180 sitzen Verwaltungsstrafe ab

Die Strafe abbüßen müssen Leute, die das Verwaltungstrafrecht gebrochen haben, aber in der Regel nicht in einer Justizanstalt, sondern in einem Polizeianhaltezentrum. 180 Leute würden momentan in Österreich eine Verwaltungsstrafe absitzen, erfuhr „Die Presse“ aus dem Innenministerium.

Für Steinhauser ist die Frage, ob man die Strafe in einem gerichtlichen Gefangenenhaus oder in einer Justizanstalt absitzen muss, nachrangig. Eine kurze Haft habe immer negative Begleiteffekte, nicht nur, weil man dort schlechten Umgang habe.

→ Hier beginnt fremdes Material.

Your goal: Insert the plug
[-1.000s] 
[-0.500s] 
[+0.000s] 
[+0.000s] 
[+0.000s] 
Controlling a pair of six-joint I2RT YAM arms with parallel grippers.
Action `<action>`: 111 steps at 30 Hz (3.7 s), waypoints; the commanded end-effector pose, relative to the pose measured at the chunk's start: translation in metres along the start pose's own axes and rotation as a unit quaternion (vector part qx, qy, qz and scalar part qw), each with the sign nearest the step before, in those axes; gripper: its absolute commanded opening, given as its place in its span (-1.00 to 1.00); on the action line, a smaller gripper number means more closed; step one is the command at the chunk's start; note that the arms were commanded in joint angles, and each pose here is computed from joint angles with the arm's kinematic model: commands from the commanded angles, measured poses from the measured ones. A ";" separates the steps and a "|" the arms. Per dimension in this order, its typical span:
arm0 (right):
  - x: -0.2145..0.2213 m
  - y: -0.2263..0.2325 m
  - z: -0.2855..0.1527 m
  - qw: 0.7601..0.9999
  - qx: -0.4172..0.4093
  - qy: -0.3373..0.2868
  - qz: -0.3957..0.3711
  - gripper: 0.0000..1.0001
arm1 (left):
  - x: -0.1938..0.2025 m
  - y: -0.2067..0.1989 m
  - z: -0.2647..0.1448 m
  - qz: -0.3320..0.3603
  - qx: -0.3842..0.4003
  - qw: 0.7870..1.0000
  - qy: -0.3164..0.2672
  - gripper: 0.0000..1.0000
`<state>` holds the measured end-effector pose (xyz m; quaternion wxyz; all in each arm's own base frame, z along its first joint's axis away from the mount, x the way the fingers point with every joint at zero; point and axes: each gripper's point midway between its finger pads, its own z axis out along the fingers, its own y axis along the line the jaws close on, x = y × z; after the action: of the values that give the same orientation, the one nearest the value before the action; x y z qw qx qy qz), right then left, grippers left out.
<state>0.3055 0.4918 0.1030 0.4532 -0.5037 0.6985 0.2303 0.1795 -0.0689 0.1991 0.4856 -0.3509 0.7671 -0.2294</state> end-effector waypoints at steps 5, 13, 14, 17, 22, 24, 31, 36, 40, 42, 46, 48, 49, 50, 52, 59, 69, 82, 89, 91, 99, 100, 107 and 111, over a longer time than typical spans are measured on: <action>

Besonders problematisch werde es etwa auch, wenn Leute wegen des Absitzens der Ersatzfreiheitsstrafe ihren Job verlieren.

Indes möchte, wie die „Tiroler Tageszeitung“ berichtete, erneut ein Verkehrssünder die Höchstgerichte bemühen, um dem Arrest nach Verwaltungsdelikten zu entkommen. Diesmal geht es aber um ein anderes Thema. Der Mann will eine Fußfessel, wie sie bisher nur Straftäter bekommen können. Der Mann war ohne Führerschein 40 Mal in Polizeikontrollen gefahren und soll mehr als drei Jahre Haft absitzen.